Only the lines holding "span" are wanted here; copy each from the listing.

** Data section follows **

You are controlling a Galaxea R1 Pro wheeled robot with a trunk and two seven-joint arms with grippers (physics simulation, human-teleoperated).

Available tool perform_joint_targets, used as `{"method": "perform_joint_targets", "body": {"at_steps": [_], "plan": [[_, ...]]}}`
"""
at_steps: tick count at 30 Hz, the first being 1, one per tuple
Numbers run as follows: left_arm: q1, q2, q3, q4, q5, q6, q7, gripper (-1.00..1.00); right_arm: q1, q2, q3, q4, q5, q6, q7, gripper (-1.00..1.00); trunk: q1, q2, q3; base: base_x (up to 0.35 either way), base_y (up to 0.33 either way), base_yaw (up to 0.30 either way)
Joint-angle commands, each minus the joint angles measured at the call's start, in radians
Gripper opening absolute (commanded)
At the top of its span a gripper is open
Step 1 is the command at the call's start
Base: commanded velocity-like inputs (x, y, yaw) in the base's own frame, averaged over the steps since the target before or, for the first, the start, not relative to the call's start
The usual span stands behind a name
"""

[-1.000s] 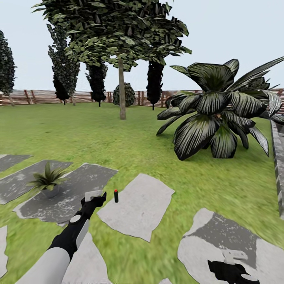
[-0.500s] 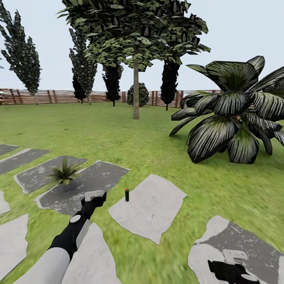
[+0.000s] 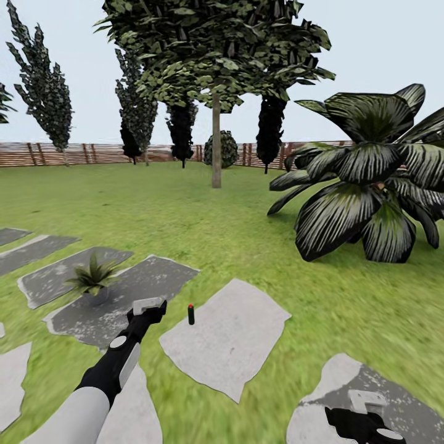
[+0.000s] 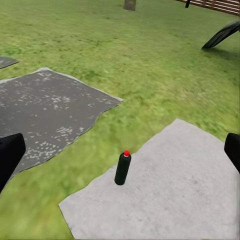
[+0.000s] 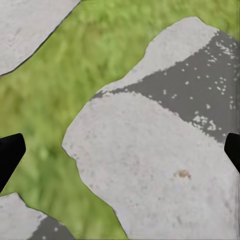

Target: Pick up the pesticide atomizer in the garden and spray insectifuge to fully cover both potted plants in the garden.

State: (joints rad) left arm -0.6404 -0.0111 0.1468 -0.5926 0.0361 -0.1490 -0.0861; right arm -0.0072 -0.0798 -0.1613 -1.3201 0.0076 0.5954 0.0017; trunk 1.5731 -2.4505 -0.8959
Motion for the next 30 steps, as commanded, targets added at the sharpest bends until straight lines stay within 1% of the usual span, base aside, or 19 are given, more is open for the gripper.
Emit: {"method": "perform_joint_targets", "body": {"at_steps": [1, 5, 13, 24, 30], "plan": [[-0.001, -0.001, 0.007, 0.000, 0.004, -0.001, -0.009, 1.00, 0.000, 0.000, 0.000, 0.000, 0.001, 0.005, 0.001, 1.00, 0.000, 0.000, -0.001, 0.150, -0.279, 0.000], [-0.001, -0.001, 0.007, 0.000, 0.004, -0.001, -0.009, 1.00, 0.000, 0.000, 0.000, -0.001, 0.001, 0.005, 0.001, 1.00, 0.000, 0.000, -0.001, 0.099, -0.294, 0.000], [-0.001, -0.001, 0.007, 0.000, 0.004, -0.001, -0.009, 1.00, 0.000, 0.000, 0.000, 0.000, 0.001, 0.005, 0.000, 1.00, 0.000, 0.000, -0.001, 0.015, -0.307, 0.017], [-0.001, -0.001, 0.007, 0.000, 0.004, -0.001, -0.009, 1.00, 0.000, 0.000, 0.000, 0.000, 0.001, 0.005, 0.000, 1.00, 0.000, 0.000, -0.001, 0.005, -0.308, 0.216], [-0.001, -0.001, 0.007, 0.000, 0.004, -0.001, -0.009, 1.00, 0.000, 0.000, 0.000, -0.001, 0.001, 0.005, 0.000, 1.00, 0.000, 0.000, -0.001, 0.071, -0.308, 0.061]]}}
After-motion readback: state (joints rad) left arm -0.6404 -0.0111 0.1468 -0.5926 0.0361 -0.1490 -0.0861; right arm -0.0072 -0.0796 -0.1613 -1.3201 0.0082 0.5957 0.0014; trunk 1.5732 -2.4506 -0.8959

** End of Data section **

Written reply ->
At the top of its span a gripper is open
The usual span stands behind a name
Motion for the next 30 steps, as commanded, targets added at the sharpest bends until straight lines stay within 1% of the usual span, base aside, or 19 are given, more is open for the gripper.

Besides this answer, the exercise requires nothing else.